Set down exactly the lines in the records below that run from the line with "pixel 55 335" to the line with "pixel 129 246", inclusive, and nothing more.

===== Task input

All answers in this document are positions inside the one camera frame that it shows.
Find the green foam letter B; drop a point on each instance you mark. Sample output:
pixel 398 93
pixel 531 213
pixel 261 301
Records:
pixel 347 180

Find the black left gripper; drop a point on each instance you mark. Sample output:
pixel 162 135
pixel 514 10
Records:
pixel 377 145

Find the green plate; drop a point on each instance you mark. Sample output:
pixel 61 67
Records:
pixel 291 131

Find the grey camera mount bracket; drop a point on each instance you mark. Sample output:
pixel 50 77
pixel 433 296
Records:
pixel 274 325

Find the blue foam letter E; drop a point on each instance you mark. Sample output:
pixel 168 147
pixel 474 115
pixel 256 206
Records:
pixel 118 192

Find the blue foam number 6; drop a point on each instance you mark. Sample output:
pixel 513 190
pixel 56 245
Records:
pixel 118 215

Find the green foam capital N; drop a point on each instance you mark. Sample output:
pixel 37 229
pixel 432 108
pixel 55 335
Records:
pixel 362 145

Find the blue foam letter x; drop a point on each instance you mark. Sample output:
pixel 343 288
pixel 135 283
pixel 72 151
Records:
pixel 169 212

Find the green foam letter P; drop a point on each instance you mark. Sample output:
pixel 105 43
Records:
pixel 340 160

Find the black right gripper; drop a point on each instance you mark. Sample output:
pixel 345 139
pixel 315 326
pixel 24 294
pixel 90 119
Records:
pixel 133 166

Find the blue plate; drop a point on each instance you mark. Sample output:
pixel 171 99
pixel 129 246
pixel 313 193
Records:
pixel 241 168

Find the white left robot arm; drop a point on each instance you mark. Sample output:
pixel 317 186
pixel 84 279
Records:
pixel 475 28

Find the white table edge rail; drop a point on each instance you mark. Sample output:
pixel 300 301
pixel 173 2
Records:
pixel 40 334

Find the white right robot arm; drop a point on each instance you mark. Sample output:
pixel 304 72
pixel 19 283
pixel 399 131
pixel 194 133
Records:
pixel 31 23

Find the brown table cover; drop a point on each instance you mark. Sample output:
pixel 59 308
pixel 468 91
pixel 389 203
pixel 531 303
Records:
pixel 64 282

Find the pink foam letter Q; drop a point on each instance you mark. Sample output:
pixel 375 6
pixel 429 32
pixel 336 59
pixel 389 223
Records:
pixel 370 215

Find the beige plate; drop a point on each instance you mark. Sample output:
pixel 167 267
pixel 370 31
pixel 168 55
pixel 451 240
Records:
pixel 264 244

==========
===== Task input

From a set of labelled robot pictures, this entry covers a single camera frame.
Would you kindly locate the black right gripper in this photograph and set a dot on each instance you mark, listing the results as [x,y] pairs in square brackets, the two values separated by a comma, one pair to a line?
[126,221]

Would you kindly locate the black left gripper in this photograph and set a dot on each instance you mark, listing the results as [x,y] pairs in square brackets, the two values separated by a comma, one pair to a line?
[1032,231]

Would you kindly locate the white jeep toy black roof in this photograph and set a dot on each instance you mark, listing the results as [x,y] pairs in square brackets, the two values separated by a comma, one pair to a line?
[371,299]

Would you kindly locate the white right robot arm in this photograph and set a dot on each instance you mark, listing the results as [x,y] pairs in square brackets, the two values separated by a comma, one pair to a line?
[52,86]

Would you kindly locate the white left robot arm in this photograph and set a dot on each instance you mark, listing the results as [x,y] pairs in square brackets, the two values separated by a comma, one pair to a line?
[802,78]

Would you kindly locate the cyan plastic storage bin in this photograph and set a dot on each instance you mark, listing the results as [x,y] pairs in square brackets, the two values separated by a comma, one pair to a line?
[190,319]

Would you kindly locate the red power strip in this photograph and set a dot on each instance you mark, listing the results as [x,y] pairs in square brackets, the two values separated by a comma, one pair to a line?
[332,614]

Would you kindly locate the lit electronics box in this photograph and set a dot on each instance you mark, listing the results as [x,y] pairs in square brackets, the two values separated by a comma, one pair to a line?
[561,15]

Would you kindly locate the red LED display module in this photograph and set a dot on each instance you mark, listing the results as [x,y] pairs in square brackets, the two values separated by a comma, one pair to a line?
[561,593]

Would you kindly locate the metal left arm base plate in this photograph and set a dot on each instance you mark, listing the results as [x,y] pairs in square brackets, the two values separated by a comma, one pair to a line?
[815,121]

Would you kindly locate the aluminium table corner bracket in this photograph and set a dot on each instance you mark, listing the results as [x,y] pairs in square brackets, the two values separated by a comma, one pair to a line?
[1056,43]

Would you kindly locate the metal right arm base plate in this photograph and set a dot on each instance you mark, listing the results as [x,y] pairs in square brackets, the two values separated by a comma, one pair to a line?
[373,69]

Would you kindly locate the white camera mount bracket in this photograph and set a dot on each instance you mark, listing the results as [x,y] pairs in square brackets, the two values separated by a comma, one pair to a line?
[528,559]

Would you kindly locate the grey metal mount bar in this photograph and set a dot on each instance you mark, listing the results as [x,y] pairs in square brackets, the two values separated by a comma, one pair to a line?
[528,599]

==========
===== Task input

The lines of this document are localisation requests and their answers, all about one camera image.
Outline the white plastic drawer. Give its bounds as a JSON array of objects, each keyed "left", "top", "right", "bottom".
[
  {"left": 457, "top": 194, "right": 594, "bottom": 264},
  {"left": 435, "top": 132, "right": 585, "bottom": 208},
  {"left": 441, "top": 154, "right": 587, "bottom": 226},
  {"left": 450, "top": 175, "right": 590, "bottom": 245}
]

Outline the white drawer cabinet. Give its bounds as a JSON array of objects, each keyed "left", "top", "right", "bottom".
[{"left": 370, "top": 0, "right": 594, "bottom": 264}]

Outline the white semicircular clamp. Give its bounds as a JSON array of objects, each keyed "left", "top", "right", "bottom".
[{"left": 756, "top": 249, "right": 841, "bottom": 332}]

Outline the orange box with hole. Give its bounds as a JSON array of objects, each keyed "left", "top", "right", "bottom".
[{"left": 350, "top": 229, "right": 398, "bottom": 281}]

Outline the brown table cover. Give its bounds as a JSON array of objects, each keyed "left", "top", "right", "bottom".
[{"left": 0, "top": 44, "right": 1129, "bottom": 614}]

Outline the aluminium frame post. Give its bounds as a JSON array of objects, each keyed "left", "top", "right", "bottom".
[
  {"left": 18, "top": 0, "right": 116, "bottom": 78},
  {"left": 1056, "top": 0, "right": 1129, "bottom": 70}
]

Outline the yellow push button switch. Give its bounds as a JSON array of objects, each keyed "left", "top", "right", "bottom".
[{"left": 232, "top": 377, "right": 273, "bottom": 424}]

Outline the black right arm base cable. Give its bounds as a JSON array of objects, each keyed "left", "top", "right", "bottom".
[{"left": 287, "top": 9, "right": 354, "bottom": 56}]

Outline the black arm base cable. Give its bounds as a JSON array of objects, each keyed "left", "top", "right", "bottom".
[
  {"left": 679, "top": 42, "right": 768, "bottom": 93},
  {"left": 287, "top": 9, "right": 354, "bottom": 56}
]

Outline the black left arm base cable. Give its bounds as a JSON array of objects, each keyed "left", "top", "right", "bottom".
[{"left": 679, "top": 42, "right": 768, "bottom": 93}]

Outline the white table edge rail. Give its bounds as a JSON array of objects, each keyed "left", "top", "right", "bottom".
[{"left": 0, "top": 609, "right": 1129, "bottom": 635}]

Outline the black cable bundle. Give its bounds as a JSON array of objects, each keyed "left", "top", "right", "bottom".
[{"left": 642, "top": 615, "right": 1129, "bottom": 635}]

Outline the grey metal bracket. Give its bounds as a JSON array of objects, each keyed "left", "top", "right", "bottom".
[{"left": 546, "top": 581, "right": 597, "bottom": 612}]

==========

Answer section:
pixel 55 335
Records:
pixel 362 145

Find the blue foam letter x; drop a point on each instance you mark. Sample output:
pixel 343 288
pixel 135 283
pixel 72 151
Records:
pixel 169 212

Find the green foam letter P; drop a point on each instance you mark. Sample output:
pixel 105 43
Records:
pixel 340 160

Find the black right gripper; drop a point on each instance you mark. Sample output:
pixel 345 139
pixel 315 326
pixel 24 294
pixel 90 119
Records:
pixel 133 166

Find the blue plate; drop a point on each instance you mark. Sample output:
pixel 171 99
pixel 129 246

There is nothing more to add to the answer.